## EXERCISE INSTRUCTIONS
Write out every line of the material exactly as it appears.

## DATA PROVIDED
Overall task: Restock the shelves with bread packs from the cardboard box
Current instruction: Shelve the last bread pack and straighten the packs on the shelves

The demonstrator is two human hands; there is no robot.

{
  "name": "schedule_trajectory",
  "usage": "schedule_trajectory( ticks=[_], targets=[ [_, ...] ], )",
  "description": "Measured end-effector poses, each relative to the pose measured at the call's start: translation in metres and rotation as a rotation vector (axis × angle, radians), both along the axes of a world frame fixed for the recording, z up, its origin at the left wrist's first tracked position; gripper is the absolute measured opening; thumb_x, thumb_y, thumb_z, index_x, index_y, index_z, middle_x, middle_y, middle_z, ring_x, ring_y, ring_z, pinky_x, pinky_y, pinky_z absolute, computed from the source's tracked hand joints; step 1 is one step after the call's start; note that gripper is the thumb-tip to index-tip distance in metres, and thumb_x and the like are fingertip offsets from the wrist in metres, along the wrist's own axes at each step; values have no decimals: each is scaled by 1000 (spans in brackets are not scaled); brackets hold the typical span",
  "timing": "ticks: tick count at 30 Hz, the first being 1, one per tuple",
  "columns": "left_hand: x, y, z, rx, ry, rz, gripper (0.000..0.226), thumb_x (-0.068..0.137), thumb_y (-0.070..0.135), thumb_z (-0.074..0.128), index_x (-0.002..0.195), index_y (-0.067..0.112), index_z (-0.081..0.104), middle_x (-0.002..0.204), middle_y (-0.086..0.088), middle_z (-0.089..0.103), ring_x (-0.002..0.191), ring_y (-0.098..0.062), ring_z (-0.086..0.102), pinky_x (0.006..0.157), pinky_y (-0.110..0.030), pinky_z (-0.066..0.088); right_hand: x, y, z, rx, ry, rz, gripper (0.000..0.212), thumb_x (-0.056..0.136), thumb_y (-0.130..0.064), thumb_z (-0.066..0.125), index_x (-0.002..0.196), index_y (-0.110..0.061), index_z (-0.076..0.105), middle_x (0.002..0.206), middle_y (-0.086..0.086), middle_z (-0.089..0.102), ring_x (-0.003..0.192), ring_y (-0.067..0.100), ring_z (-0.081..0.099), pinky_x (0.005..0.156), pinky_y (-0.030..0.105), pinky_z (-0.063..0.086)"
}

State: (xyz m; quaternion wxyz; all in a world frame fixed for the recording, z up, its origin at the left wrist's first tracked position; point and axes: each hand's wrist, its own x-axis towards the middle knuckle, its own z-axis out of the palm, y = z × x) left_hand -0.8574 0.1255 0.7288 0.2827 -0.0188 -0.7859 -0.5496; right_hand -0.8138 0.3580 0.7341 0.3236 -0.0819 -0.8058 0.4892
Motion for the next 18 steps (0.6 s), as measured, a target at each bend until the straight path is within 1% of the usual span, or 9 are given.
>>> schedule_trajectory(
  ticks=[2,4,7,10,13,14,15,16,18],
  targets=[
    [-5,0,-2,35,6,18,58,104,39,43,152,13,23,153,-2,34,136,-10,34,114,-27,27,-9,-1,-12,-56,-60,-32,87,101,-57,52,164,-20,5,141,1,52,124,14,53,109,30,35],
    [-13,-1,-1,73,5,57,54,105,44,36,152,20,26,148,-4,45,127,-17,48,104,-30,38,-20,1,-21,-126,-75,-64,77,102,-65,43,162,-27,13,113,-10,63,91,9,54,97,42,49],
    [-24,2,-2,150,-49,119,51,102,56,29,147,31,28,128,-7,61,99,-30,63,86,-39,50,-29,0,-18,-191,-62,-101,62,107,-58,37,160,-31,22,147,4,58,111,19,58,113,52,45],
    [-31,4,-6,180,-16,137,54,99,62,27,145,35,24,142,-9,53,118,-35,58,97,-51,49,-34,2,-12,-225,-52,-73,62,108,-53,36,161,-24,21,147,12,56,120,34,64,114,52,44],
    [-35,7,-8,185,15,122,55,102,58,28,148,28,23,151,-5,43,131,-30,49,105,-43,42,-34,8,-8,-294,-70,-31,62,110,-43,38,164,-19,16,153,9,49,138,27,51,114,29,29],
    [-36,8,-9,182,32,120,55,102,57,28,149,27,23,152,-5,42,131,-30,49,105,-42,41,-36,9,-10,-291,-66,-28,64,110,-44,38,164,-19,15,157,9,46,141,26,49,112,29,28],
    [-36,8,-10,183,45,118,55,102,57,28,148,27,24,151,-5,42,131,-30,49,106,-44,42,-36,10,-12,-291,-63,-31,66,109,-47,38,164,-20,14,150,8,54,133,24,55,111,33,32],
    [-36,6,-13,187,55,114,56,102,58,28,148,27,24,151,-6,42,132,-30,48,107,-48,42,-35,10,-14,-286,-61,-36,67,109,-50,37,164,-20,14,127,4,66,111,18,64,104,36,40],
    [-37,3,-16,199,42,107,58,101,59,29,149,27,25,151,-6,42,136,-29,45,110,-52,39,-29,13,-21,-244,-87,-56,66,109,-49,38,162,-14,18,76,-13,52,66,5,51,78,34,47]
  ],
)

## YOUR SOLUTION
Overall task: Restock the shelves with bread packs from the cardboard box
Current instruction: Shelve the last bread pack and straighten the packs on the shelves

The demonstrator is two human hands; there is no robot.

{
  "name": "schedule_trajectory",
  "usage": "schedule_trajectory( ticks=[_], targets=[ [_, ...] ], )",
  "description": "Measured end-effector poses, each relative to the pose measured at the call's start: translation in metres and rotation as a rotation vector (axis × angle, radians), both along the axes of a world frame fixed for the recording, z up, its origin at the left wrist's first tracked position; gripper is the absolute measured opening; thumb_x, thumb_y, thumb_z, index_x, index_y, index_z, middle_x, middle_y, middle_z, ring_x, ring_y, ring_z, pinky_x, pinky_y, pinky_z absolute, computed from the source's tracked hand joints; step 1 is one step after the call's start; note that gripper is the thumb-tip to index-tip distance in metres, and thumb_x and the like are fingertip offsets from the wrist in metres, along the wrist's own axes at each step; values have no decimals: each is scaled by 1000 (spans in brackets are not scaled); brackets hold the typical span",
  "timing": "ticks: tick count at 30 Hz, the first being 1, one per tuple",
  "columns": "left_hand: x, y, z, rx, ry, rz, gripper (0.000..0.226), thumb_x (-0.068..0.137), thumb_y (-0.070..0.135), thumb_z (-0.074..0.128), index_x (-0.002..0.195), index_y (-0.067..0.112), index_z (-0.081..0.104), middle_x (-0.002..0.204), middle_y (-0.086..0.088), middle_z (-0.089..0.103), ring_x (-0.002..0.191), ring_y (-0.098..0.062), ring_z (-0.086..0.102), pinky_x (0.006..0.157), pinky_y (-0.110..0.030), pinky_z (-0.066..0.088); right_hand: x, y, z, rx, ry, rz, gripper (0.000..0.212), thumb_x (-0.056..0.136), thumb_y (-0.130..0.064), thumb_z (-0.066..0.125), index_x (-0.002..0.196), index_y (-0.110..0.061), index_z (-0.076..0.105), middle_x (0.002..0.206), middle_y (-0.086..0.086), middle_z (-0.089..0.102), ring_x (-0.003..0.192), ring_y (-0.067..0.100), ring_z (-0.081..0.099), pinky_x (0.005..0.156), pinky_y (-0.030..0.105), pinky_z (-0.063..0.086)"
}

State: (xyz m; quaternion wxyz; all in a world frame fixed for the recording, z up, its origin at the left wrist's first tracked position; point and axes: each hand's wrist, its own x-axis towards the middle knuckle, its own z-axis out of the palm, y = z × x) left_hand -0.8574 0.1255 0.7288 0.2827 -0.0188 -0.7859 -0.5496; right_hand -0.8138 0.3580 0.7341 0.3236 -0.0819 -0.8058 0.4892
Motion for the next 18 steps (0.6 s), as measured, a target at each bend until the straight path is within 1% of the usual span, or 9 are given.
>>> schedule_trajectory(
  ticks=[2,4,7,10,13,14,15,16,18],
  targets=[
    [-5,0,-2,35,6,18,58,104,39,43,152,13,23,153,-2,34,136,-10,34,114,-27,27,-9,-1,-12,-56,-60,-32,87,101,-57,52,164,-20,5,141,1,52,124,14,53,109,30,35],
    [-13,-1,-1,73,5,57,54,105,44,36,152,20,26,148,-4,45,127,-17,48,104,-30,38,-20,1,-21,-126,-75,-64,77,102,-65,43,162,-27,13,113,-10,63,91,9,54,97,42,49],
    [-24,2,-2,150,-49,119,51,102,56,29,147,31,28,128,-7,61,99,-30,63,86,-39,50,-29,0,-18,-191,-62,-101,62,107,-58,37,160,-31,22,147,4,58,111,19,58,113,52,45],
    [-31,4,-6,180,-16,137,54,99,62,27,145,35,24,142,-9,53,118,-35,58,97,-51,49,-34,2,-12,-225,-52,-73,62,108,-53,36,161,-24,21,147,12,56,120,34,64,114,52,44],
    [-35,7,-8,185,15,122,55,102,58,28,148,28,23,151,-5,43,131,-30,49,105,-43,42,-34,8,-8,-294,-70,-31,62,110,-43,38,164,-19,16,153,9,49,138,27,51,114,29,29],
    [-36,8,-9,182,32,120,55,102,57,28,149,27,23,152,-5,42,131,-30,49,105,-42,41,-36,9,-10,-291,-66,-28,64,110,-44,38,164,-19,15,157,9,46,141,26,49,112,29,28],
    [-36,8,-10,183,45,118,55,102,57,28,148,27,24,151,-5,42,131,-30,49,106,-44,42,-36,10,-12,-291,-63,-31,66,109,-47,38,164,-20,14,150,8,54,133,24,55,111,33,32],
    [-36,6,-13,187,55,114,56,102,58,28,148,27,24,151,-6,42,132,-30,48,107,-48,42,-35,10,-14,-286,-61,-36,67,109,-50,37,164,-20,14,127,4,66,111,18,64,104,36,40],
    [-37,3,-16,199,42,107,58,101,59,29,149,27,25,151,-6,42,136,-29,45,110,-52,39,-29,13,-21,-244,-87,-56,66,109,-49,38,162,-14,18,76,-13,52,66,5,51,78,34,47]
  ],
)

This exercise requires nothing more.